Basic Seafood HACCP Course
Training in Hazard Analysis Critical Control Point (HACCP) is mandated for the seafood processors by the U.S. Food and Drug Administration (FDA). Basic HACCP courses teach the principles of HACCP and empower processors to develop HACCP plans specific for each seafood product they handle or produce.
This course can be taken by choosing one of two options —
A 16 hour course to be taken over 2-1/2- to 3-day in-person, taught by a Seafood HACCP Alliance instructor. These courses are scheduled at the instructor’s convenience throughout the year.

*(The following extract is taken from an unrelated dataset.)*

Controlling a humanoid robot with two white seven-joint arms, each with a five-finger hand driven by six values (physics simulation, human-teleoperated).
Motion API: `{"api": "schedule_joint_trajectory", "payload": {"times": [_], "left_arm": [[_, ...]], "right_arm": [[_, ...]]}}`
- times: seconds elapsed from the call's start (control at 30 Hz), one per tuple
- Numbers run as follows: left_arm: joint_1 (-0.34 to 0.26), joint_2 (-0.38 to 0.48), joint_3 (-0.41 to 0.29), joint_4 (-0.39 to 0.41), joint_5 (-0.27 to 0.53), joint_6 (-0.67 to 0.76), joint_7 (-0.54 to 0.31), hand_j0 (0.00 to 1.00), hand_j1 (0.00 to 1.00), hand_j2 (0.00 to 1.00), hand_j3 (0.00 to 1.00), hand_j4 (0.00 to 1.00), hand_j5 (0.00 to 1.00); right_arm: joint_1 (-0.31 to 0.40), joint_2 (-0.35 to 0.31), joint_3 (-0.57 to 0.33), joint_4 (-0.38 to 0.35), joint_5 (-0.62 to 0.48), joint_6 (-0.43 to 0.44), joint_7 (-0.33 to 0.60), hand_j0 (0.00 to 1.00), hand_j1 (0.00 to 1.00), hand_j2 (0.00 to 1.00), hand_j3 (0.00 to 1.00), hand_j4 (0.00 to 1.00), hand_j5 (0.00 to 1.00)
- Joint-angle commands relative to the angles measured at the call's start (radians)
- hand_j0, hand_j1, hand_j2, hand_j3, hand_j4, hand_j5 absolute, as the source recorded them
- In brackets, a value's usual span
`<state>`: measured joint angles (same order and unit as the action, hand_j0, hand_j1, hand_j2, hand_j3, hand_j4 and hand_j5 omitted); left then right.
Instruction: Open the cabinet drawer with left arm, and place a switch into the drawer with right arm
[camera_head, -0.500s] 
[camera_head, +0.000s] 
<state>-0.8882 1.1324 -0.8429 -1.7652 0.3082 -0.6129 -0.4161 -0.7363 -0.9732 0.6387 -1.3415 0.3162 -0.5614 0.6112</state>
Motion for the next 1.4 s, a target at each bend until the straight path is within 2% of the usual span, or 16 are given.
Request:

There is no set schedule for upcoming courses.
If you cannot locate a course in your area, please check back weekly for an updated schedule.
A TWO part course that includes live and on-demand training taught by a Seafood HACCP Alliance instructor.
Internet Training Course
Self-paced, and online.
The Seafood HACCP Alliance Internet training course was developed to provide an alternative way for individuals from the seafood industry and regulatory community to get training on the application of HACCP principles to seafood products when they need it.
The Internet course was updated in September of 2020 to be consistent with the latest FDA guidance. If interested in accessing the course in Spanish contact Dr. Michael Ciaramella at email@example.com.
Practical Training Session
This training session is available in-person or virtually.
In light of the extended travel restrictions and social distancing restrictions, the Seafood HACCP alliance (SHA) Virtual Committee has decided to temporarily amend its current policy for Seafood HACCP Segment Two Training Courses only. The SHA believes it is imperative that courses be available, provided in a high-quality manner, and that they do not increase public health risks. IMPORTANT: Must have Segment One Completion Notice to attend.